Breathing per se is not harder in 6000 when acclimatized and when you are not moving, you feel pretty normal. But during the final ascent to the 6375 peak, we were not able to move steadily for more than a couple of meters and then we had to stop to breathe, you just run out of breath incredibly fast. This is something you need to watch out for, if you overstretch yourself even by a couple of seconds that you should not have kept walking, you need a couple of minutes of rest to be able to breathe calmly again and that's both painful and time-consuming. But it is very individual and dependent on the acclimatization status - Jirka, the summit guy, was able to walk pretty much normally there, but he reported having this kind of trouble on a 5900 peak he climbed before our arrival, where he was very poorly acclimatized.
Overall, I find it really astonishing that the acclimatization works. It's an invisible thing, you do not see any physical changes in you (and you don't see that the air around you is thinner), but the changes are palpable.

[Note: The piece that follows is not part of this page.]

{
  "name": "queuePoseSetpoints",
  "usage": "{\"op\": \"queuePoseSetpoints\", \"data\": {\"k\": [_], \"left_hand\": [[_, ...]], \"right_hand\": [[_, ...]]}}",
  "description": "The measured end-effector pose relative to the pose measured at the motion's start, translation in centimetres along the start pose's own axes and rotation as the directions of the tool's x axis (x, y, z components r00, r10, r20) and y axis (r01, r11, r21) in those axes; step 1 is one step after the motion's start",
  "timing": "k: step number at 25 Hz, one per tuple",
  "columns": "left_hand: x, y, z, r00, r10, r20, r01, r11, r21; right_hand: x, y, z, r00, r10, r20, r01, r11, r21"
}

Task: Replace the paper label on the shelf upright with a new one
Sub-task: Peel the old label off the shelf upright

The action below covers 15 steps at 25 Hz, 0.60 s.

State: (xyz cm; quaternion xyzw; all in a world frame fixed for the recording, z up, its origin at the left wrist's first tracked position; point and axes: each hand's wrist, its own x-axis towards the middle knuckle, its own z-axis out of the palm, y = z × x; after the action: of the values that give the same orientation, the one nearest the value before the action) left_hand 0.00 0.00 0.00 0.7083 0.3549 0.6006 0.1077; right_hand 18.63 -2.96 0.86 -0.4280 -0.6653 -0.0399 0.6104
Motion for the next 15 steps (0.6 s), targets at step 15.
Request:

I have on several occasion before "jumped" to 4000 meters without any prior slow ascent and it was always a very unpleasant experience, with dizzyness, stomach issues, light-headedness etc... on this trip, we did a very controlled process of getting up (as we had a car and plenty of roads at different elevations to pick from) and when I finally started moving around in 4000 meters, I felt almost no effects. The first night in the 5100 camp on Quewar was a harsh experience as I was hallucinating most of the night and did not get much of proper sleep; the C1 in 5300 on Bonete a week later felt completely normal ... (it went back south in 5900 though). I believe that if I had more time to get used to altitude, I could maybe have gotten higher - but it's hard to tell because at some point, I just get more and more tired and the improvements are not very big...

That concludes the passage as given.